O gasoduto e a estrada de ferro “transcoreana” exigem um investimento considerável e levantam complexas questões de segurança para a Coreia do Sul. Sem ter concordado com o projeto, esta também não perdeu o interesse nele. Prova disso é a participação de representantes da Korail, a companhia nacional de ferrovias sul-coreana, em uma conferência internacional sobre o transporte entre Europa e Ásia, realizada em Pyongyang em abril de 2014. A Korail, a siderúrgica Posco e a companhia de comércio marítimo Hyundai chegaram a comprar metade das ações russas na joint venture russo-norte-coreana que gerencia o caminho entre Kazan e Rason. Mas esses projetos só poderão tomar forma se for reduzida a tensão entre as duas Coreias.
Num gesto de boa vontade, a Rússia cancelou, em abril de 2014, 90% da dívida norte-coreana (US$ 10,9 bilhões) contraída durante a era soviética; os 10% restantes destinam-se a financiar projetos de energia na Coreia do Norte. Os dois parceiros decidiram utilizar o rublo nas transações bilaterais, a fim de reduzir a dependência em relação ao dólar. Essas transações, modestas (US$ 100 milhões em 2013), podem decuplicar até 2020.
A Rússia não pode nem quer suplantar a China como principal parceiro da Coreia do Norte, mas seu retorno como ator influente ao tabuleiro coreano poderia ter consequências sobre o jogo de estratégia global, dando ao Kremlin uma carta adicional em seu confronto com a Casa Branca. Favorável à desnuclearização da Coreia do Norte pelo diálogo, a Rússia faz frente com a China para bloquear resoluções que poderiam colocar Pyongyang contra a parede: como Pequim, Moscou quer manter a estabilidade na península.

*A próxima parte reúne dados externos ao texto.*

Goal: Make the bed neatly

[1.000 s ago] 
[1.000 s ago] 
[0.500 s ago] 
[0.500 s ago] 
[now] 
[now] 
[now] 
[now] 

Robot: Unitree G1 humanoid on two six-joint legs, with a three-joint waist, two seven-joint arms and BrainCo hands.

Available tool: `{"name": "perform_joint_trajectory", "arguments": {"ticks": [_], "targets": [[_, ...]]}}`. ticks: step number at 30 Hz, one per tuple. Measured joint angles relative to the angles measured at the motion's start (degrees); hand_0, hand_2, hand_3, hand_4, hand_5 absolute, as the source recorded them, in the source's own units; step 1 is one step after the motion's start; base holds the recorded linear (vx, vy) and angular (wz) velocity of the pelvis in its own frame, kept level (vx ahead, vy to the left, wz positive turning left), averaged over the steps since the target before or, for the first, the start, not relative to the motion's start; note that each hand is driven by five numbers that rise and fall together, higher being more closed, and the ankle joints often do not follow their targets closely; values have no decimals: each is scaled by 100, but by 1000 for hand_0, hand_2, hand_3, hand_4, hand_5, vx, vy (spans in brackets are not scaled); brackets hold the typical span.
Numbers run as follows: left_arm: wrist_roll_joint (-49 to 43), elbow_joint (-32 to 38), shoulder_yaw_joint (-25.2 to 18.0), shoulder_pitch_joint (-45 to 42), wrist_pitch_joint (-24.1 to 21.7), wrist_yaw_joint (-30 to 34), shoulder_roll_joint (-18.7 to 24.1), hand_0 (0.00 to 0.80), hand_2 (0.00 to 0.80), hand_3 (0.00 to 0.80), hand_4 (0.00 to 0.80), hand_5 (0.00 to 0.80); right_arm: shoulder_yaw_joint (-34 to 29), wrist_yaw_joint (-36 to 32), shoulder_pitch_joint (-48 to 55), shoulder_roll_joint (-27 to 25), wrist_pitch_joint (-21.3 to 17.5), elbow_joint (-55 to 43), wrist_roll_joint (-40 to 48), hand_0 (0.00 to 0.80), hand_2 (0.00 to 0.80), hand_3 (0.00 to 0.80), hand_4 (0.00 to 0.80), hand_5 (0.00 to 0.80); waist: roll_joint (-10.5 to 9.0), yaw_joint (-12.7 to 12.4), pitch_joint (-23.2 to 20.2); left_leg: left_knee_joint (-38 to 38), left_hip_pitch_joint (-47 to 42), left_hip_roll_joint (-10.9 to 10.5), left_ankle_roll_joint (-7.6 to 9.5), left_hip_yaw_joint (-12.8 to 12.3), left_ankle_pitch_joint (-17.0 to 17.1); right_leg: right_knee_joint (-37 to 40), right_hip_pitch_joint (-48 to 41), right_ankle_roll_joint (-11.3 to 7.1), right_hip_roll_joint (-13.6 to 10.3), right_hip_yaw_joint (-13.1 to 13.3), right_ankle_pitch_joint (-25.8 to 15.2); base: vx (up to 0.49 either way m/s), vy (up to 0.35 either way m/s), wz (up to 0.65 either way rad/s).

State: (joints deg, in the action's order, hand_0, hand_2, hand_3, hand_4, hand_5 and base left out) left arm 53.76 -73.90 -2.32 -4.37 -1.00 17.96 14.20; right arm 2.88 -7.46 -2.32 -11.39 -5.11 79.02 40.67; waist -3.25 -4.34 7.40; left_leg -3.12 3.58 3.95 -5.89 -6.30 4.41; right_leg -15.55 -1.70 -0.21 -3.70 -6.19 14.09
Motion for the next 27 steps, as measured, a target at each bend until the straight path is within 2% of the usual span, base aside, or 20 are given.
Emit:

A questão norte-coreana continua sendo um dos raros terrenos de cooperação entre a Rússia e os Estados Unidos. O Kremlin manteve um perfil baixo nas negociações multilaterais a seis (China, duas Coreias, Estados Unidos, Japão e Rússia), deixando a Pequim o papel de defensor da Coreia do Norte. Afastada das negociações multilaterais, porém, a Rússia tem deixado de fazer o papel de mediador. Exposto às sanções norte-americanas e europeias, o Kremlin poderia desistir dessa “neutralidade” para se aproximar mais da posição chinesa2 e opor-se mais firmemente à política de isolamento da Coreia do Norte para forçá-la a abandonar suas ambições nucleares.